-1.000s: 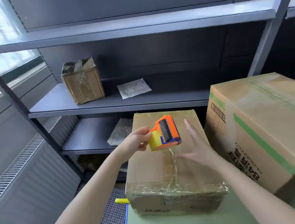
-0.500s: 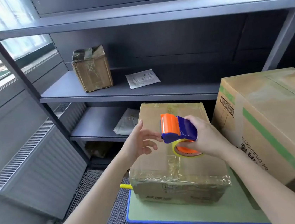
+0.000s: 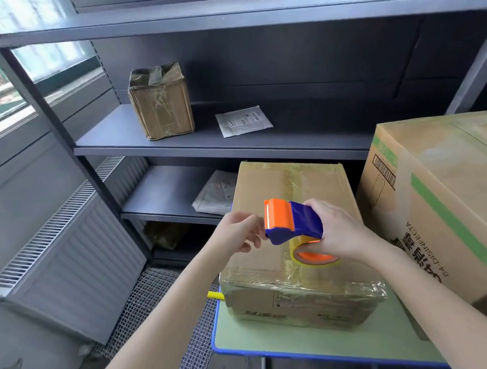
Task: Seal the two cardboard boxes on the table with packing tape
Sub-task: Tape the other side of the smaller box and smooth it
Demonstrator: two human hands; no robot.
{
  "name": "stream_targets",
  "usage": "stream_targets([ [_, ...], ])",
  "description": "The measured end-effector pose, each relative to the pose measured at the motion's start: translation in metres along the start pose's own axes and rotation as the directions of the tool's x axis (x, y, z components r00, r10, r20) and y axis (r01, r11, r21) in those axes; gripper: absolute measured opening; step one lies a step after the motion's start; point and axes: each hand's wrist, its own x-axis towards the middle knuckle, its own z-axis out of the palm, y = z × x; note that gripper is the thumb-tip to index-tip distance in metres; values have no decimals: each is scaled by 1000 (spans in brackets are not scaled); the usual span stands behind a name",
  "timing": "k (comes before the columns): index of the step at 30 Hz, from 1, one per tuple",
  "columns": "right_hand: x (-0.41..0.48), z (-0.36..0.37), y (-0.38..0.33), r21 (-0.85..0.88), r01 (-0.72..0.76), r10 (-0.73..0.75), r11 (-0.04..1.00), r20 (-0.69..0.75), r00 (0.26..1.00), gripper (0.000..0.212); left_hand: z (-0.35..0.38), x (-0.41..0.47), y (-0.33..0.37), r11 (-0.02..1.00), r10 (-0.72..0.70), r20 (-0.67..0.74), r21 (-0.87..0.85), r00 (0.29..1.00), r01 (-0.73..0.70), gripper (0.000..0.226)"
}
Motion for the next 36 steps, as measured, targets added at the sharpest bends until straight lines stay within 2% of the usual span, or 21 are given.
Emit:
stream_targets([
  [3,0,4,1,-122,8,4,992,101,995,63,1,-1,-6,993,12,3,121,1000,-12,25],
  [6,-2,9,-1,-329,15,14,944,87,996,48,2,-3,-18,984,21,-10,177,1000,-19,29],
  [8,-5,12,-4,-373,32,-2,927,78,997,45,-1,-5,-23,986,12,-27,169,1000,-8,34],
  [14,-12,21,-16,-321,91,-54,943,123,991,53,-21,-18,-32,981,-1,19,193,1000,-2,36],
  [23,-16,25,-42,-264,25,31,964,205,978,42,-41,-36,-34,979,-1,12,205,1000,-1,45],
  [25,-17,26,-46,-266,27,30,963,209,977,38,-50,-42,-37,979,-11,-28,205,1000,16,44],
  [32,-26,23,-49,-265,47,18,963,237,971,51,-72,-56,-41,971,-26,-8,236,1000,28,40],
  [36,-27,23,-56,-261,63,4,963,250,968,52,-79,-54,-44,962,-31,28,270,999,22,40],
])
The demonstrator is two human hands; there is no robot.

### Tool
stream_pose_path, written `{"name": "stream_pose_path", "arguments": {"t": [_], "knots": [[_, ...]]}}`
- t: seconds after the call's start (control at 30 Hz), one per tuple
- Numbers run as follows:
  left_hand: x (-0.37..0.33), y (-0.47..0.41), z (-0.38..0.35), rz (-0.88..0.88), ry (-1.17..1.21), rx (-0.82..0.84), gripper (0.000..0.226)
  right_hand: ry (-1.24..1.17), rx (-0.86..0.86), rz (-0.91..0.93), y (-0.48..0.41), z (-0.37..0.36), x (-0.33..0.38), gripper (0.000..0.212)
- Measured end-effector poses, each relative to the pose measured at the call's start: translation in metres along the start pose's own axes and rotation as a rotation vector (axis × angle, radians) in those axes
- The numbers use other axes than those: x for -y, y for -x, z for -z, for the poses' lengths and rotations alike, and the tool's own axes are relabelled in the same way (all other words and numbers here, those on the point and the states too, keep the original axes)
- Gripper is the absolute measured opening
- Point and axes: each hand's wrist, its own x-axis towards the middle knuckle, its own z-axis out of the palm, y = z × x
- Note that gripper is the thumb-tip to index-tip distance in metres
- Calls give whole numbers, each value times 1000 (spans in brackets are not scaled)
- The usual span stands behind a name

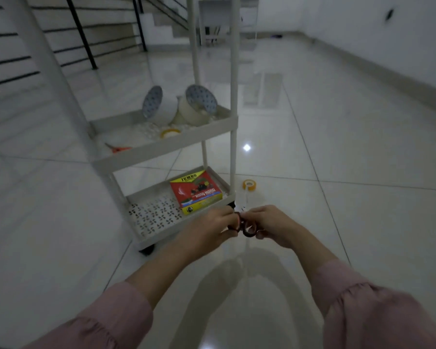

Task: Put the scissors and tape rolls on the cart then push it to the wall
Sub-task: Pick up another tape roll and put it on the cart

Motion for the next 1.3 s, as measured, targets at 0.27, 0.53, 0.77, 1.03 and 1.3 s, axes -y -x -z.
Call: {"name": "stream_pose_path", "arguments": {"t": [0.27,0.53,0.77,1.03,1.3], "knots": [[-4,20,140,-30,-551,-713,27,-227,-59,369,46,-45,76,13],[35,73,185,563,106,-909,47,-38,-151,641,45,-111,190,14],[58,78,185,621,156,-842,31,163,-71,436,12,-140,242,18],[68,82,192,556,166,-821,26,400,-165,457,-22,-181,230,28],[49,76,166,528,-240,-969,35,447,-528,981,1,-158,167,24]]}}
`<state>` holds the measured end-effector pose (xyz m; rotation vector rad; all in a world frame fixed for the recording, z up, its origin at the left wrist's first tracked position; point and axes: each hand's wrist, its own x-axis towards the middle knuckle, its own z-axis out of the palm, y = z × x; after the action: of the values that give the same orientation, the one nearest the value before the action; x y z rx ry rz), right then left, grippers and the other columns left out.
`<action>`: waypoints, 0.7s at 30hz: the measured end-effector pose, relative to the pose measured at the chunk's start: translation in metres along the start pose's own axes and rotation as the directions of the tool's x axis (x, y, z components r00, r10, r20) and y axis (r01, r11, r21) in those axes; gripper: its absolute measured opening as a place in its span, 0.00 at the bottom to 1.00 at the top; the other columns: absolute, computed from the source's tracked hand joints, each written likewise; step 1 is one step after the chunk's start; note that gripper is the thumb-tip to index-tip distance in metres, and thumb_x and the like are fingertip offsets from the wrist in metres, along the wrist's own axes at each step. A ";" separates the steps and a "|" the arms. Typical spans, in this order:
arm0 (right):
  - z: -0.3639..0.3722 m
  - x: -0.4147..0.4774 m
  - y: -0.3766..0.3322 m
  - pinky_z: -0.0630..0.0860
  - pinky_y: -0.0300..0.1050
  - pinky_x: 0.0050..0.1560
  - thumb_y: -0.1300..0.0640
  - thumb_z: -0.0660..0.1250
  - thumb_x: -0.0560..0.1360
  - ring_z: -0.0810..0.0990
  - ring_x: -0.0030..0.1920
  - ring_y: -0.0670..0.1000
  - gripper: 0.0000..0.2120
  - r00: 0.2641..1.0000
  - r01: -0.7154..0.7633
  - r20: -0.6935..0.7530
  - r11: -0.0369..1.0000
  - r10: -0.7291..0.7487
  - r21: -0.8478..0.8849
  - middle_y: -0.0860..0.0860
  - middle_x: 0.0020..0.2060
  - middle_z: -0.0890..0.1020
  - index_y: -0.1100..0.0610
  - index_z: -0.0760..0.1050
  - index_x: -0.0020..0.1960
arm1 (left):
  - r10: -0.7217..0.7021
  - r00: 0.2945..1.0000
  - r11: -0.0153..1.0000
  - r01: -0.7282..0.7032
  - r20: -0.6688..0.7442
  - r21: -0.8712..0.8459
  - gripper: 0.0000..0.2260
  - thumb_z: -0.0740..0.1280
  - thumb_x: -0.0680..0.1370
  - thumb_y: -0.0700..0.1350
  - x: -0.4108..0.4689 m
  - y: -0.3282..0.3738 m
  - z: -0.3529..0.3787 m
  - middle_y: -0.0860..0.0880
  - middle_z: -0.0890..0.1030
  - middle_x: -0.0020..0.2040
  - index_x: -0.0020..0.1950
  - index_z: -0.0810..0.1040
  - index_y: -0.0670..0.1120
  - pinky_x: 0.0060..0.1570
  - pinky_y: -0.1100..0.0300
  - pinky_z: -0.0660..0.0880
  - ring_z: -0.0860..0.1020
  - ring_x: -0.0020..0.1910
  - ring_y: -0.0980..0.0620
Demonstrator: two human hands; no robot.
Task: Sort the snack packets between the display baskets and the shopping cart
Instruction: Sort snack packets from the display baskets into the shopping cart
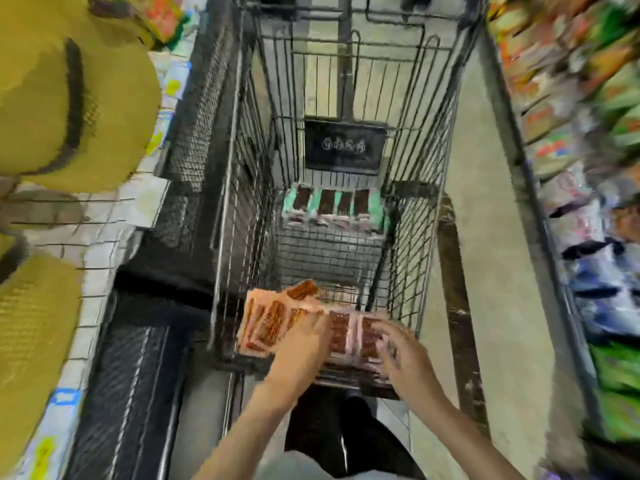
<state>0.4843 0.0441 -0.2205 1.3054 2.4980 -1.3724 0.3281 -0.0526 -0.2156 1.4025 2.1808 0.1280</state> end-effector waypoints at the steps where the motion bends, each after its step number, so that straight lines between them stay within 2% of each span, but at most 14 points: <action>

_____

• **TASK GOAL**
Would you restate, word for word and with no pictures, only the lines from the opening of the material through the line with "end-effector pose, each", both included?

• **OUTPUT**
-1.000s: 
-0.500s: 
+0.000s: 
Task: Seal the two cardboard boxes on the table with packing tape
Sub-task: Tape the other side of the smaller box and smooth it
Demonstrator: two human hands; no robot.
{
  "name": "stream_targets",
  "usage": "stream_targets([ [_, ...], ])",
  "description": "The measured end-effector pose, each relative to the pose measured at the motion's start: translation in metres along the start pose's own axes and rotation as the directions of the tool's x axis (x, y, z components r00, r10, r20) and y axis (r01, r11, r21) in those axes; gripper: absolute measured opening; step one lies a step after the motion's start; point and axes: each hand's wrist, its own x-axis towards the middle knuckle, its own z-axis out of the palm, y = z × x; note that gripper is the thumb-tip to index-tip distance in metres; values have no decimals: each is scaled by 1000 (spans in brackets are not scaled); the usual span stands behind a name",

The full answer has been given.